All of this will come to nought if there is not a well-functioning credit market. At the same time, the economy will come crashing down if, as a country, we do not have a firm grip on reckless lending that ignores affordability, is simply too expensive to sustain and eats into disposable income to the point where one's wages simply fund previous debt, with nothing left over to properly sustain oneself or one's family.
Household debt has risen dramatically over the past couple of years, to the point where 75% of disposable income is spent on servicing debt. If not kept in check, this could be disastrous for the economy in the long term.
One needs only to look at last week's financial results from the major retailers to see that there has been a lot of inappropriate lending that has not only harmed consumers, but is putting their own performance and sustainability at risk.
This is what makes the debate on the National Credit Amendment Bill in the House today so important. We need to protect the consumer, and in doing so, we would also be protecting the credit industry.
We can point to many instances where plain greed, or the push to maximise profit without taking into account the long-term effect of irresponsible lending on our economy, is clearly evident.
Madam Chair, let us be clear about this: This Bill is not a threat to credible, ethical and responsible credit providers. In fact, those credit providers have, during the public participation process, supported the provisions of the Bill.
The credit providers that need to worry are the greedy, unscrupulous, irresponsible ones; the loan sharks that do not hesitate to feed on the poor and vulnerable to satisfy their own greed.
The creation of wealth is essential for a growing economy, but greed is its destruction. I want to focus for a moment on the high cost of credit. There have been provisions for capping interest rates and other related costs. But it has not gone far enough to deal with the cost creep.

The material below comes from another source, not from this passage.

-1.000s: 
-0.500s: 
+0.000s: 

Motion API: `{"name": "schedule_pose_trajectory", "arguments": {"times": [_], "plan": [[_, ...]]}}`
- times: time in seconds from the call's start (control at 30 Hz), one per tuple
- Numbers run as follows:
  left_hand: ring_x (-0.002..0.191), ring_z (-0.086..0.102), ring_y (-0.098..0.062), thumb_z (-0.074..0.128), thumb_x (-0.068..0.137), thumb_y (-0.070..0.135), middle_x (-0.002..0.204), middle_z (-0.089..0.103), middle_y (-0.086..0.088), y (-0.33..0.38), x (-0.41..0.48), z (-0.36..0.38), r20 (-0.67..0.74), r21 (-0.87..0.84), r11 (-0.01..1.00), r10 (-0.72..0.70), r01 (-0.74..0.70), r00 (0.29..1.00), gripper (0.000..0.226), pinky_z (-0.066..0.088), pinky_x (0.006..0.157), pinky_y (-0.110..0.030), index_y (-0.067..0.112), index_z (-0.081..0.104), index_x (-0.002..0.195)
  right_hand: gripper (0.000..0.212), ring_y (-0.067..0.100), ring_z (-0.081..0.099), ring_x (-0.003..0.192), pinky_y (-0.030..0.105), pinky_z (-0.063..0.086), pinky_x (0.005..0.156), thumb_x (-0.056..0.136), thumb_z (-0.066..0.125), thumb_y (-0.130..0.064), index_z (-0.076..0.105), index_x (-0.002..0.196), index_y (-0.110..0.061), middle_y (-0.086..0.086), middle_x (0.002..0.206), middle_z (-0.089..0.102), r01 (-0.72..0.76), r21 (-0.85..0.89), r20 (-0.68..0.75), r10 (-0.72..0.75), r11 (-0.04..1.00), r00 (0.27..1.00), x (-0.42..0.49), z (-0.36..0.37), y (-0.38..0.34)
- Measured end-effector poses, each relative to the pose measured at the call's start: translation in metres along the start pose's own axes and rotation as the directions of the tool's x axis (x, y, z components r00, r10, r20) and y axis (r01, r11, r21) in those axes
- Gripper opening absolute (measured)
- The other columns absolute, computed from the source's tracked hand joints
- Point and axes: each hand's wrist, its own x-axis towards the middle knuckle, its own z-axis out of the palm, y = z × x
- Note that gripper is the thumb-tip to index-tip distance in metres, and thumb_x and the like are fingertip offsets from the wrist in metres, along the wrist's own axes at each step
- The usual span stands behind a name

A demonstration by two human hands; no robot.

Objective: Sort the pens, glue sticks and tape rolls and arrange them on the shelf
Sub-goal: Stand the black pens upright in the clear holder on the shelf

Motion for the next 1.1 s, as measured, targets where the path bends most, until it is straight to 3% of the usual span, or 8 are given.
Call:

Interest rates have been innovatively topped up with initiation fees, administration fees, credit life charges, and, and, and! Let me cite an example - the friendly characters on the well-known TV advertisement who brag about their "fast little loans".
Frans, one of the characters in the advertisement, looks so happy in his newly acquired leather jacket. What we didn't see, however, is the faces of Frans and the gogos [grandmas] when they have to pay back that loan.
We were presented with the costs on those loans. On a short-term borrowing of R1 655 over just 20 days, interest and fees charged by that institution amounted to R358,83 - annualised, that is a staggering 395%. That is unacceptable.
To the hon members of this House, it is most probably not a lot of money. But to the poor, battling pensioner who took out that loan out of desperation, maybe to help a sick relative, it's a sizeable chunk of his or her means of life and the beginning of a downward spiral into a debt trap.
The committee probed the cost of debt, and is insistent that the total cost of credit, not just the component parts, needs to be capped. It will now also be an offence to charge above these rates.
Some in the unsecured micro-lending space are less happy. They argue that the high cost also has to do with the extremely high default rate. What they do is they add to their charges provisions for bad debt.
When you take out a loan from a micro lender, in its back-room costing it adds a provision in the charges to you to recover the costs of bad debt on their books, regardless of whether you, as an individual, are a good or bad payer.
Part of the costs that you have to pay back is a provision for bad debt. This begs the question: Why do the good payers have to be penalised for nonpayment by bad payers?
Surely the people that need to carry the can for bad debt are the lenders themselves. Business is about risk. If you make bad business decisions, you must bear the consequences. But what some of these micro lenders are doing is that they are making their payers carry the burden for their own bad business practices, namely risk-free lending at the expense of the poor and vulnerable.
They argue that if they were not able to provide for such high costs, their businesses would go under. I argue that if they did proper affordability tests before recklessly dishing out the cash, they would not be incurring all that bad debt in the first place, and they would be able to lower the cost of credit.
We acknowledge that it is a necessary service to help people to pay for their child's school fees or clothes at the beginning of the year, to pay for the funeral after an unexpected death and to deal with a crisis. All of this is necessary, but exploitation of the vulnerable is not.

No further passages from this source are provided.